The information collected by some technology companies is significantly more precise, by tracking locations through GPS and the proximity of individual users to wireless data sources. Google, which operates navigation apps Google Maps and Waze and also produces the Android mobile operating system, the world’s most popular, has a particularly extensive trove of data.

Google said on Tuesday that it had not yet shared any data with the U.S. government to help combat the outbreak but it was considering doing so.

“We’re exploring ways that aggregated anonymized location information could help in the fight against covid-19. One example could be helping health authorities determine the impact of social distancing, similar to the way we show popular restaurant times and traffic patterns in Google Maps,” spokesman Johnny Luu said in a statement, stressing any such partnership “would not involve sharing data about any individual’s location, movement, or contacts.”

Government officials also could simply buy location data from companies that already collect and market such information, typically from apps that gather the locations of their users. Such data is readily accessible but regarded by technology experts as less comprehensive and reliable than data from other sources.

There are technical limits as well. Even the most granular cellphone data can be imprecise, potentially complicating its use as a logbook for establishing close interpersonal contact. Most GPS-enabled smartphones are accurate only within a roughly 15-foot radius and can be obstructed by trees and roofs.

Many privacy advocates recall a previous national tragedy, the Sept. 11, 2001 terrorist attacks, not only for the human toll in deaths and dislocation but the U.S. government’s subsequent moves to aggressively gain access to sensitive data through technical means and expanded legal authorities.

The full sweep of that data grab only became clear years later, perhaps most powerfully when former National Security Agency contractor Edward Snowden shared a huge trove of classified information with The Washington Post and other news organizations in 2013.

That history looms over the current debate.

“It would be very unfortunate if the government’s failure to conduct testing when it had the opportunity now became the reason for expanded surveillance authority,” said Marc Rotenberg, president of the Electronic Privacy Information Center, a research and advocacy group based in Washington.
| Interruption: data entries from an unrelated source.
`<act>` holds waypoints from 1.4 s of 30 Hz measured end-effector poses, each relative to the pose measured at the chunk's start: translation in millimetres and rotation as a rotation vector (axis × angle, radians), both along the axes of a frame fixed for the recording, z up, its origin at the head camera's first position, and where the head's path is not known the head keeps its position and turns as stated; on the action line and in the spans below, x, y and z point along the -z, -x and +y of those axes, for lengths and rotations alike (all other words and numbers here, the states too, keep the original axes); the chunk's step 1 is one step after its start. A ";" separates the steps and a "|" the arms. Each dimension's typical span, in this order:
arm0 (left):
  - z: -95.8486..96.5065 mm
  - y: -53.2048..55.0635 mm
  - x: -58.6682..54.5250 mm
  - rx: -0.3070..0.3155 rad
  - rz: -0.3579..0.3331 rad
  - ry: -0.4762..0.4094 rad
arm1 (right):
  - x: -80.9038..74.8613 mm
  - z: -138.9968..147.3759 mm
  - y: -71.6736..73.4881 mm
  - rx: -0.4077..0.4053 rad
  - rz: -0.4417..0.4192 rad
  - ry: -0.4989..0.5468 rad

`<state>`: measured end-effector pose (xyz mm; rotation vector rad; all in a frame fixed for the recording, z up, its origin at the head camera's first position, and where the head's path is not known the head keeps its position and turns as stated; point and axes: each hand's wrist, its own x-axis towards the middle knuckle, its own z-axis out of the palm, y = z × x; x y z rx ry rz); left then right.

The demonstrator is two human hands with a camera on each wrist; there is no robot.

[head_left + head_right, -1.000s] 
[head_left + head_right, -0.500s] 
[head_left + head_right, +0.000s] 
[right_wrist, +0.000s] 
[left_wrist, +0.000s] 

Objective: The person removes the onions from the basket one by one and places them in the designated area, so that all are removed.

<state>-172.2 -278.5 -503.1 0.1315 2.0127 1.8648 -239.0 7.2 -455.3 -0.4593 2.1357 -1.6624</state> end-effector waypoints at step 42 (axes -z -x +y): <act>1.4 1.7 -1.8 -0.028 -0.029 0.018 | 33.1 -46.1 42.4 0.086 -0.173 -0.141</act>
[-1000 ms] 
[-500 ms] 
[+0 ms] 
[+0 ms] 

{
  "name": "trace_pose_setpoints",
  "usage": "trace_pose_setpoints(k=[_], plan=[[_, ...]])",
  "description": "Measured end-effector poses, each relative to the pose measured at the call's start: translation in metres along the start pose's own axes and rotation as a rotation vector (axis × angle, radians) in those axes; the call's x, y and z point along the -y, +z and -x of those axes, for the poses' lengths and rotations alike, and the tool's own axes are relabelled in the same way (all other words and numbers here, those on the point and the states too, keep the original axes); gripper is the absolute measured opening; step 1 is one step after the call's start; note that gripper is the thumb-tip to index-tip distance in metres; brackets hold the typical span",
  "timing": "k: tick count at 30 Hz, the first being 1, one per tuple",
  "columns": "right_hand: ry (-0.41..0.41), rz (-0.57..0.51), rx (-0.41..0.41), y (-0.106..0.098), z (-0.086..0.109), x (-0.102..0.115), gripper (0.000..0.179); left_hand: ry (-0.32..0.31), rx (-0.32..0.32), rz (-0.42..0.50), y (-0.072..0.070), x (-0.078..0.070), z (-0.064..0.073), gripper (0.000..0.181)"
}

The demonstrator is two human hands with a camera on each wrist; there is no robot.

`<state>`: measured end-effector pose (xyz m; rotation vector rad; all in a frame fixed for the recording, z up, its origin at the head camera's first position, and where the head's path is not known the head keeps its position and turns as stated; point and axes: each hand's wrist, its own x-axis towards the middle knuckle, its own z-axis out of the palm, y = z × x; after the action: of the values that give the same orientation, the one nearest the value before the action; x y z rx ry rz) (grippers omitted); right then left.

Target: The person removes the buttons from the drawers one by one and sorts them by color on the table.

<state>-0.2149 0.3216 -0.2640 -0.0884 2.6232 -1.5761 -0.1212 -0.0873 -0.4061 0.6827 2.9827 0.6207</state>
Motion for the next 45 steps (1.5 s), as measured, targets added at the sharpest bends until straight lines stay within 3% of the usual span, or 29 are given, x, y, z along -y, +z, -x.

The source of location data and how it was acquired could affect how useful it is to government health experts. Ryan Calo, an associate law professor at the University of Washington, said location-sharing partnerships between government and industry, like phone location data or GPS-sharing apps, could serve as critical tools for officials wanting to know, for instance, where crowds are violating social-distance rules or which hospitals are dangerously strained.

But other ideas now being pursued in the U.S., including consumer apps where people are mapped based on their self-submitted health status, threaten to promote a false sense of security that could leave more people at risk.

“The immediate and obvious trouble is where you purport to convert that information that’s crowdsourced, that’s imperfect, that can be gamed, into some kind of broader knowledge that people can deploy to avoid getting infected,” Calo said.